TASK DESCRIPTION: The answer must consist only of the lines from the line with "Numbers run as" to the line with "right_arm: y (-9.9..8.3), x", both included, exactly as they stand below.

MATERIAL TO PROCESS:
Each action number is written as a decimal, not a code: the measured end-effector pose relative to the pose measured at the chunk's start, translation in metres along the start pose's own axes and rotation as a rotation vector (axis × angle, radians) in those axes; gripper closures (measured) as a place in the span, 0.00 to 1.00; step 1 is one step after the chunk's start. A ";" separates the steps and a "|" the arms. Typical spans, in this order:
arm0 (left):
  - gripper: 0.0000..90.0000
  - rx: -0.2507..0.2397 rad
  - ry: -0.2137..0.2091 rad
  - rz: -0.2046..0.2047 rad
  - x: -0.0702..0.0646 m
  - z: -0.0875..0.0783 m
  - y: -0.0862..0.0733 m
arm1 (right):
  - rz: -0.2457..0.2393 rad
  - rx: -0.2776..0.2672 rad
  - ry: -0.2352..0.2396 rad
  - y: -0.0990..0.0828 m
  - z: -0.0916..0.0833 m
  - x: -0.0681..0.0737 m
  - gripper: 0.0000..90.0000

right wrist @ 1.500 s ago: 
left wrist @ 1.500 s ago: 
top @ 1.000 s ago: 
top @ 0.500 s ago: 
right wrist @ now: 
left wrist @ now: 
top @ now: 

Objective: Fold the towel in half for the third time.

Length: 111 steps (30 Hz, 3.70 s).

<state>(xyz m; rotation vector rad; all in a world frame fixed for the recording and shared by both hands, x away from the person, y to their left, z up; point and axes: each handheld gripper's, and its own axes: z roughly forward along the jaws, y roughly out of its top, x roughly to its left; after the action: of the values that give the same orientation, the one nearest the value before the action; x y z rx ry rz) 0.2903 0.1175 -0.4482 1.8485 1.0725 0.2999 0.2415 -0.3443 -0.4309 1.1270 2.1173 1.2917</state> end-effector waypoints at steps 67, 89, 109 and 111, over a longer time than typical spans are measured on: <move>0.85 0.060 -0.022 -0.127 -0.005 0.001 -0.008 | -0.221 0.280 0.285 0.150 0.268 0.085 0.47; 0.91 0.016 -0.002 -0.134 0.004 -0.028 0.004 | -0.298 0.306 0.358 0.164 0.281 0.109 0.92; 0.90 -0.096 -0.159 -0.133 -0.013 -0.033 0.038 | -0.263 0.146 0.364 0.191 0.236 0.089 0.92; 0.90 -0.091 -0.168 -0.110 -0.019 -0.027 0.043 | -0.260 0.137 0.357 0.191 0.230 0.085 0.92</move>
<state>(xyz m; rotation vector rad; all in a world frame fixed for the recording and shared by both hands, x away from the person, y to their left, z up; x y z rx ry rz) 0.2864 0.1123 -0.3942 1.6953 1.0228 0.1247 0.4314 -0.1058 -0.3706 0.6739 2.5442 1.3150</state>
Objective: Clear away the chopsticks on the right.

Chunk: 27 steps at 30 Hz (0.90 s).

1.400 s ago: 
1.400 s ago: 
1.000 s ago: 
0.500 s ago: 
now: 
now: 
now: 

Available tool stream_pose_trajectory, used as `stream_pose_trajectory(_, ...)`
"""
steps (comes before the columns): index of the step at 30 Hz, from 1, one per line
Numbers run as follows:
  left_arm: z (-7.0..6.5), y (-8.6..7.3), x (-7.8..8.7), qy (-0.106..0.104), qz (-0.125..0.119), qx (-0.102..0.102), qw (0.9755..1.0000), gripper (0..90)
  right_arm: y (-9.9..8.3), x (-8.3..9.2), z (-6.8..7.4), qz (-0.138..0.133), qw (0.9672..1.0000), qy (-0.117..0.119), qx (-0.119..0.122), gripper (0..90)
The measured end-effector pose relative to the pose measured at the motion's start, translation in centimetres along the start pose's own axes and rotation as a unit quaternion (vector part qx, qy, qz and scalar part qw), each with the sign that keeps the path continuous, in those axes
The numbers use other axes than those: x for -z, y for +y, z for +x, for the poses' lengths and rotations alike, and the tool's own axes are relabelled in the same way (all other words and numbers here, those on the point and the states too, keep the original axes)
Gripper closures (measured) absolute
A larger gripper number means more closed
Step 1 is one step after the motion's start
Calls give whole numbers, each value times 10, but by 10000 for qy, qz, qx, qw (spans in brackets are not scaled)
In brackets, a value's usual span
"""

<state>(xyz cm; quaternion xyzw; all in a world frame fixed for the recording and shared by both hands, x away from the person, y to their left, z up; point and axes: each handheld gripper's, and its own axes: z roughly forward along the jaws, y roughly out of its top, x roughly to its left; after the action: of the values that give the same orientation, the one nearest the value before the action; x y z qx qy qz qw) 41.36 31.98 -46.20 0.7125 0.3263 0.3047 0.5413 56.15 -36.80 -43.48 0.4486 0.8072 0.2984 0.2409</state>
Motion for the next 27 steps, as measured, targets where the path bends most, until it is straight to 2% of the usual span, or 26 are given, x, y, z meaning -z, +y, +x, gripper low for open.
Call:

OUTPUT FOR THIS EXERCISE:
Numbers run as follows:
  left_arm: z (-7.0..6.5), y (-8.6..7.3), x (-7.8..8.7), qy (-0.106..0.104), qz (-0.125..0.119), qx (-0.102..0.102), qw (0.9755..1.0000), gripper (0..90)
  right_arm: y (-9.9..8.3), x (-8.3..9.2), z (-6.8..7.4), qz (-0.138..0.133), qw (0.9672..1.0000), qy (-0.117..0.119), qx (-0.119..0.122), gripper (0..90)

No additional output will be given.